Whilst trying to define agile may give us something hang our hat on and say “we are Agile”, it is easy to lose sight of what we are trying to achieve. The I.T. industry is a messy place and we need to make it better.
Agile is not binary, instead it is a continuum and you can become ‘less agile’ or ‘more agile’. You can employ many different practices and if you don’t use one it doesn’t mean you are not agile. Also with each practice you can have more or less of it. Agility is not an end in itself; it is not a capability to be maximized for its own sake – being agile is a journey rather than a specific destination. Rather than attempting to achieve total agility for its own sake, our goal is to achieve a sufficient balance of agility for optimum results in each project context. Therefore, the optimum goal to pursue is Requisite Agility, which is a level of agility that balances the costs of attaining it with the consequences of not having it, given the specific details of the situation. The Requisite Agility objective is not a fixed target. It is likely to vary over time, as the business environment invariably changes. However, Requisite Agility can be reached and sustained over time through focused increments of work process change and continuous learning.
I think Jim Highsmith sums it up quite well in the following statement:
Agile is one of those illusive things that the harder you try to grasp it, the more it slips through your fingers. For me, the day we explicitly define agile, is the day it becomes sterile and lifeless.
Once you start defining agile with a concrete definition, it will become too prescriptive. And once agile becomes too prescriptive, it will no longer be characterized by quickness, lightness, and ease of movement; or nimble – it will become ‘Watergile’.
I loved Jim Highsmith’s comments (which I found on your blog, Chris) and it was almost an epiphany. After first becoming a Scrum Master, I found I just couldn’t follow each and every ceremony as taught and found myself tweaking and modifying behaviors when my teams ran into issues or had barriers not covered in the literature.

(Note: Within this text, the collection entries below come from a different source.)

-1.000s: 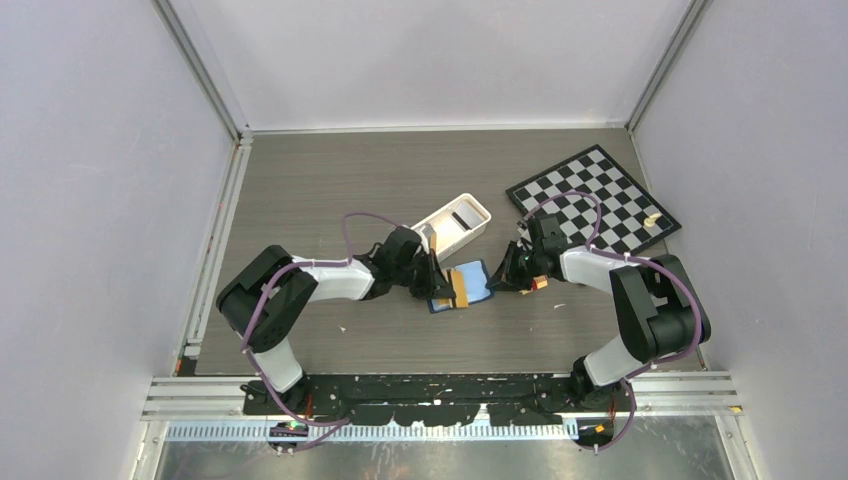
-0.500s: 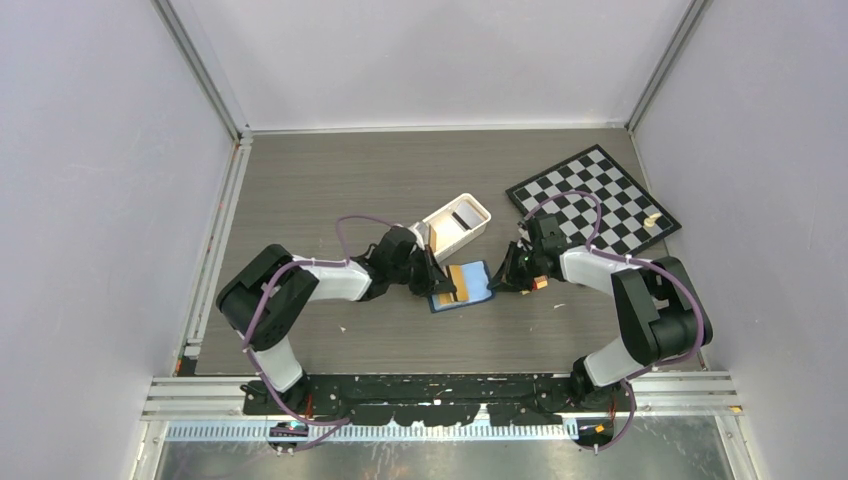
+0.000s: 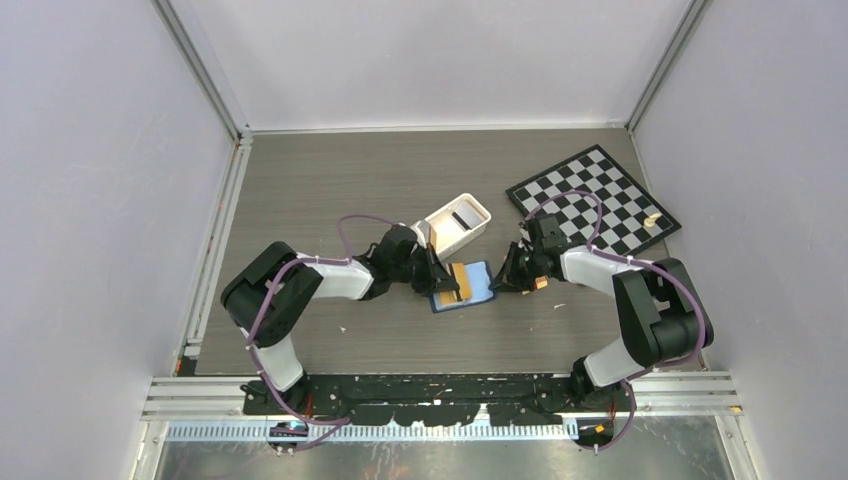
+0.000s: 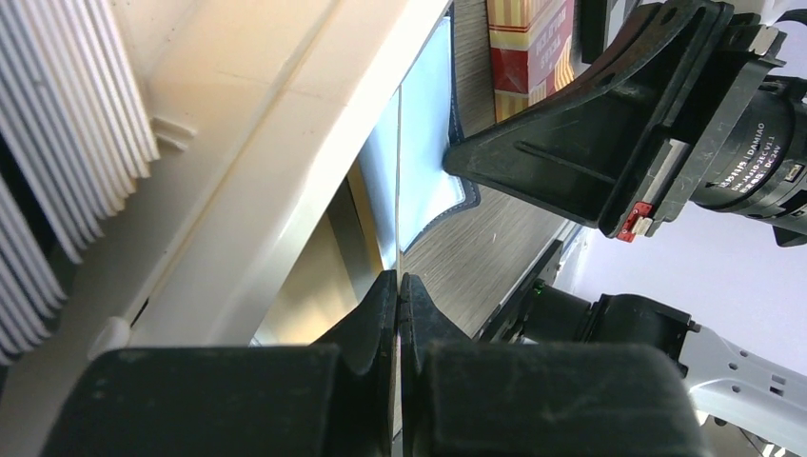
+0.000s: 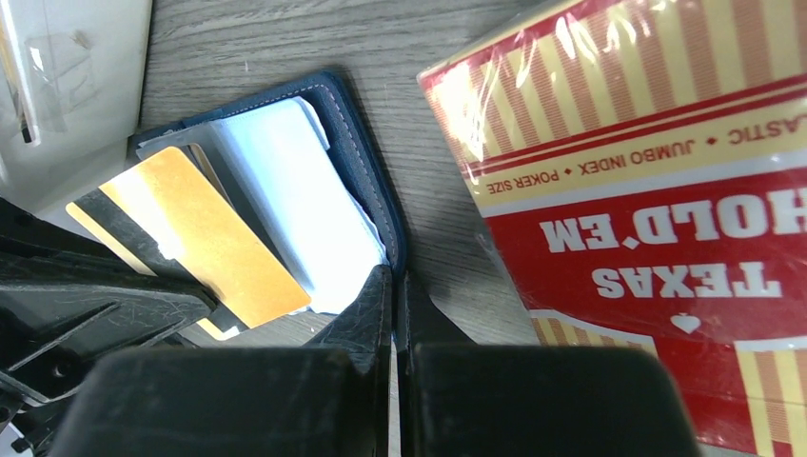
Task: Put the credit cards into the card holder
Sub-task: Insert the credit card into the card holder.
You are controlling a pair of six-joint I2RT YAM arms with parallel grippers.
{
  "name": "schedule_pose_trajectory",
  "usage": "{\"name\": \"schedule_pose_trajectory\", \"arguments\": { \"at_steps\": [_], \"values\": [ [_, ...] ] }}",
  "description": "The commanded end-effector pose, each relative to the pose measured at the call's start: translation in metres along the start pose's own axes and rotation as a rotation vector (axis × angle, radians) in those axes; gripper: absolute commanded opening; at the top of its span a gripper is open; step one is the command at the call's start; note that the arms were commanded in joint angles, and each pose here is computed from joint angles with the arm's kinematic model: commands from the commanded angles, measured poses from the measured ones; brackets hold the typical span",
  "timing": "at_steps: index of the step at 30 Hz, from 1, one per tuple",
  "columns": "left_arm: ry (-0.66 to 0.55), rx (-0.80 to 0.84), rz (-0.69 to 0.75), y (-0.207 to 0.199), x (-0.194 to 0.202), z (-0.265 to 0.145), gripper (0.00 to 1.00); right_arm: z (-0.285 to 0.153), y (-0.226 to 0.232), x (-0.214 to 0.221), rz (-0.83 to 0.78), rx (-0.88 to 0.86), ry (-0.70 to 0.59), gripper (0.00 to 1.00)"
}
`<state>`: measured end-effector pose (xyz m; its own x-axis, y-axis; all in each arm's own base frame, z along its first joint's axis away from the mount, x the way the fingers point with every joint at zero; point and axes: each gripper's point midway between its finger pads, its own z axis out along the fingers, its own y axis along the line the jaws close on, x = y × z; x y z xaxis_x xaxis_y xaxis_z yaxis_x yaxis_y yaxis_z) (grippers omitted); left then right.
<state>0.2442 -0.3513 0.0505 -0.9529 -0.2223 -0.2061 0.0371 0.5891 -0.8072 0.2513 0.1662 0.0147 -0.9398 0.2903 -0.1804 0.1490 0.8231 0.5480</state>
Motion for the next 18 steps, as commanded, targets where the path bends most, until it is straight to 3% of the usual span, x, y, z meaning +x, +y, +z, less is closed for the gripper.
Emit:
{"name": "schedule_pose_trajectory", "arguments": {
  "at_steps": [1, 11, 18],
  "values": [
    [0.048, -0.132, -0.056, 0.039, 0.012, 0.002, 0.0, -0.005, -0.021, 0.002, -0.002, 0.116, -0.022, 0.0],
    [-0.011, -0.127, 0.109, 0.03, 0.022, -0.013, 0.0, -0.019, -0.024, 0.013, 0.019, 0.143, -0.003, 0.01],
    [-0.079, -0.203, 0.287, 0.032, 0.001, -0.024, 0.0, -0.021, -0.012, 0.013, 0.041, 0.089, -0.07, 0.01]
  ]
}}
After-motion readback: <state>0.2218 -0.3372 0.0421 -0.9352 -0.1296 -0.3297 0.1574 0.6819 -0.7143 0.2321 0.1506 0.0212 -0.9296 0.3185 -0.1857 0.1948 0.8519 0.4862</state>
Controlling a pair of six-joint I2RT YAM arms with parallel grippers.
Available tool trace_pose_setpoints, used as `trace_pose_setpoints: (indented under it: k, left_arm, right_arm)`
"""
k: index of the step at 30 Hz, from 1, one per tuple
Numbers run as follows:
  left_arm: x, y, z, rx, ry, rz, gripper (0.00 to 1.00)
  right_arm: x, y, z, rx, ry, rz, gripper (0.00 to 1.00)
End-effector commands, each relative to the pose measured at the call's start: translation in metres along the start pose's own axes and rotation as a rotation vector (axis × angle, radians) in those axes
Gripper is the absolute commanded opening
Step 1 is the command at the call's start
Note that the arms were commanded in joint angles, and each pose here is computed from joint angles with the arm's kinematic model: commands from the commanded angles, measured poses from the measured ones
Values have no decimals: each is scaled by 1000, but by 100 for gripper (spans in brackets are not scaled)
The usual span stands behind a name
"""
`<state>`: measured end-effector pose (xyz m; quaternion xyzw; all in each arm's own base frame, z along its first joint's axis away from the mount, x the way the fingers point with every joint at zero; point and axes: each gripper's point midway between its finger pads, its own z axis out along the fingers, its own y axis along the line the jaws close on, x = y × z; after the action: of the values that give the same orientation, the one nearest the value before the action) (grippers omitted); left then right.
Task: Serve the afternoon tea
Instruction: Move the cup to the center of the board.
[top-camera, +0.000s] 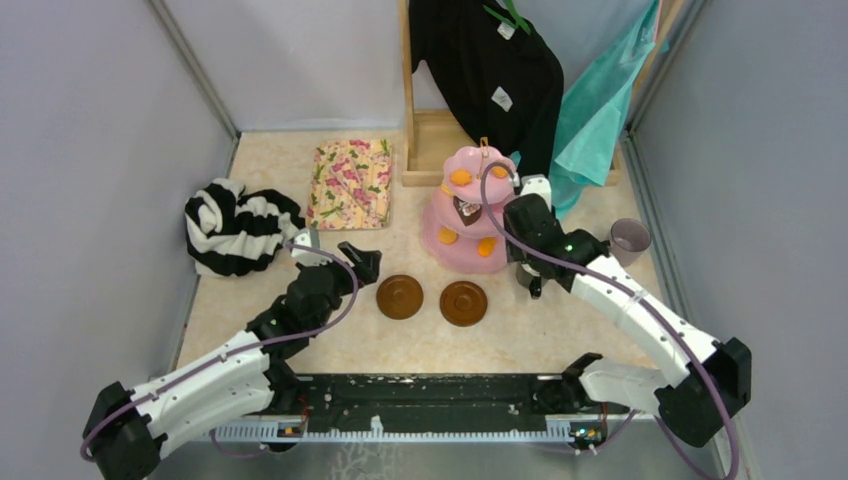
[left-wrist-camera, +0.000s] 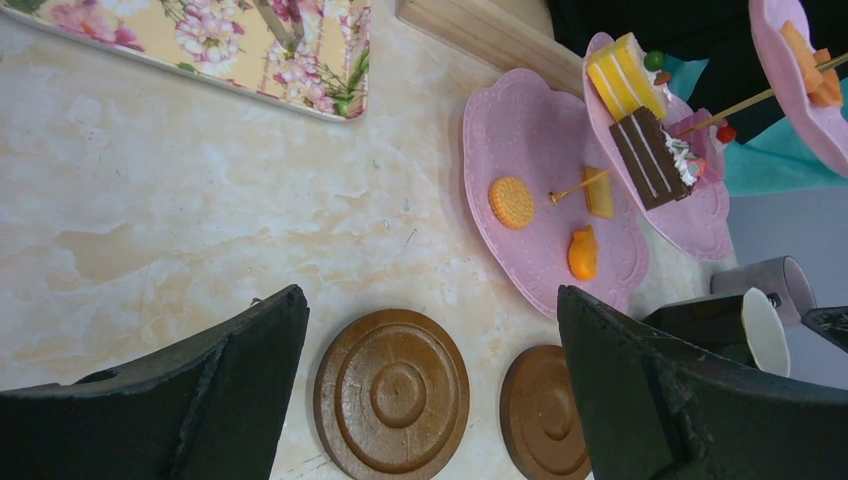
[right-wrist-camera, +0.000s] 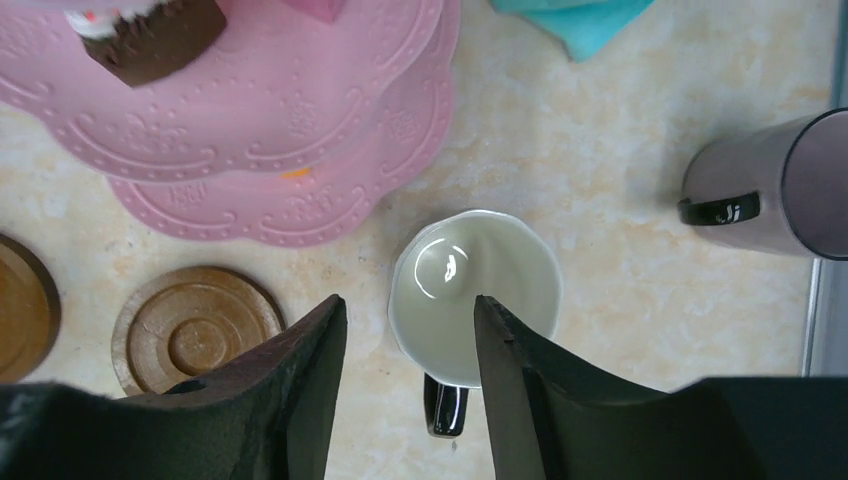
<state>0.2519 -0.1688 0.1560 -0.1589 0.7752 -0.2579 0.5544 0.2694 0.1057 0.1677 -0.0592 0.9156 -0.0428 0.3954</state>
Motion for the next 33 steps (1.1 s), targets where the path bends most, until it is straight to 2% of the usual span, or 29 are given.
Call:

I also lead an Agile SIG at our local IIBA chapter and the questions most often raised there are ones like “we don’t follow this ceremony at our company so are we still Agile?”, or “our sprints last a month, is that still Agile?” It became obvious to me that people following Agile are looking for some cookbook or formula to follow and fear some ‘Agile police’ will come down on them for not meeting some arbitrary criteria.
While I gradually came to the feeling Agile is more of a meaning of “being agile” rather than “following Agile standards”, more than most other authors and writers on the topic Jim nailed it right on the head– there is no Agile formula, Agile is how you think and act.